# What are the most important imprinting methods before starting SCHH and IPO?



## Julian G (Apr 4, 2016)

Hi, I am looking to start Schutzhund for the first time. Just wondering what some of you vets do to imprint your pups in the first few months to a year of their lives. I have seen some videos where you just throw a ball against a wall and have your pup retrieve it, I have seen people use flirt poles and milk cartons with coins inside and of coarse the puppy bite sleeve. I know some of you have some other cool methods you use to help imprint your pups getting them ready for different dog sports. Please share.


----------



## Castlemaid (Jun 29, 2006)

The single most important thing you can do with you pup to get them ready for anything, is to build engagement. If you don't have engagement, you have nothing.


----------



## cloudpump (Oct 20, 2015)

I'm no vet. I'm not enthusiastic. I'm pretty low key, sarcastic, monotone. But I read slamdunc, i think, saying to be the most interesting or exciting thing around.
Cut loose, have fun, be dorky. Keep your dogs attention.


----------



## Julian G (Apr 4, 2016)

Castlemaid said:


> The single most important thing you can do with you pup to get them ready for anything, is to build engagement. If you don't have engagement, you have nothing.

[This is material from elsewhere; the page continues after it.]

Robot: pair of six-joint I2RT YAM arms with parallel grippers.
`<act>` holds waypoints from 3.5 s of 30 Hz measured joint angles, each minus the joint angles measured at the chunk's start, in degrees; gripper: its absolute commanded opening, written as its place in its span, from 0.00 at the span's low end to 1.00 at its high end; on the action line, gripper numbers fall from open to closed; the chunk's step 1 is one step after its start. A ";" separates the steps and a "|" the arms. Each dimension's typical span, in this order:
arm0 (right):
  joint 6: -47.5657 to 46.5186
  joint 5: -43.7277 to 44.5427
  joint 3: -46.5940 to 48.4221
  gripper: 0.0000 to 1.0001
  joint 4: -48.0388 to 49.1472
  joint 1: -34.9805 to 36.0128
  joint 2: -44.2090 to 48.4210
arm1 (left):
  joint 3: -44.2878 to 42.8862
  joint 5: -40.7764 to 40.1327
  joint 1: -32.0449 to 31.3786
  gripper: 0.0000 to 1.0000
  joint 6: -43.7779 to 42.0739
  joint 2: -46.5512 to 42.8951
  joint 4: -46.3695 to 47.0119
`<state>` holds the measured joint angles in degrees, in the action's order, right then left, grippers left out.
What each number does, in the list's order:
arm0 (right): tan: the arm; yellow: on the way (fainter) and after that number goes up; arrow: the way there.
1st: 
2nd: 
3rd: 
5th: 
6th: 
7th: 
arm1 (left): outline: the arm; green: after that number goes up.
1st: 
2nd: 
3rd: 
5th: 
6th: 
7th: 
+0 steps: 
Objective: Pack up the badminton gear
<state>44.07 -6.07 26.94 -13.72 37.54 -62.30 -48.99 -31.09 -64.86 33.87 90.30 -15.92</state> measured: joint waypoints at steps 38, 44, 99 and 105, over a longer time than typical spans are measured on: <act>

Yes I have seen the Michael Ellis vids on this, anything specific? I usually just play with my pups like any normal dog owner. I keep a bite rag handy, a tennis ball, some treats and just have fun. Was just wondering if there was anything else more specific I can do.


----------



## San (Mar 22, 2012)

Julian G said:


> Yes I have seen the Michael Ellis vids on this, anything specific? I usually just play with my pups like any normal dog owner. I keep a bite rag handy, a tennis ball, some treats and just have fun. Was just wondering if there was anything else more specific I can do.


Not a vet, but here is a 5-minute video of our Malinois from 2 months to 2 years. It contains clips of things we did with her throughout her first 2 years, some silly moments, some blunders, and tiny little accomplishments. We put a lot of emphasis on socialization and engagement work, and tried to keep everything fun, fun, fun for her :grin2:

She was a late bloomer (prey drive didn't turn on until she was 16-17 months old), so all her early training was done with food reward, now at 26 months of age, we are very happy with her. 

Our plan is to eventually title her in Mondioring.


----------



## MineAreWorkingline (May 2, 2015)

Very nice video and work.


----------



## Julian G (Apr 4, 2016)

San said:


> Not a vet, but here is a 5-minute video of our Malinois from 2 months to 2 years. It contains clips of things we did with her throughout her first 2 years, some silly moments, some blunders, and tiny little accomplishments. We put a lot of emphasis on socialization and engagement work, and tried to keep everything fun, fun, fun for her :grin2:
> 
> She was a late bloomer (prey drive didn't turn on until she was 16-17 months old), so all her early training was done with food reward, now at 26 months of age, we are very happy with her.
> 
> Our plan is to eventually title her in Mondioring. https://www.youtube.com/watch?v=ZASE-ZCxJ0U


Great vid! I was thinking about getting a Mal X Dutch Shepherd. Are they a lot harder to raise than GSDs?


----------



## San (Mar 22, 2012)

We can't say, this is our first time raising a puppy for sports, let alone a Malinois. My husband's current Mondioring dog is a GSD rescue (we adopted him when he was around 14 months old). 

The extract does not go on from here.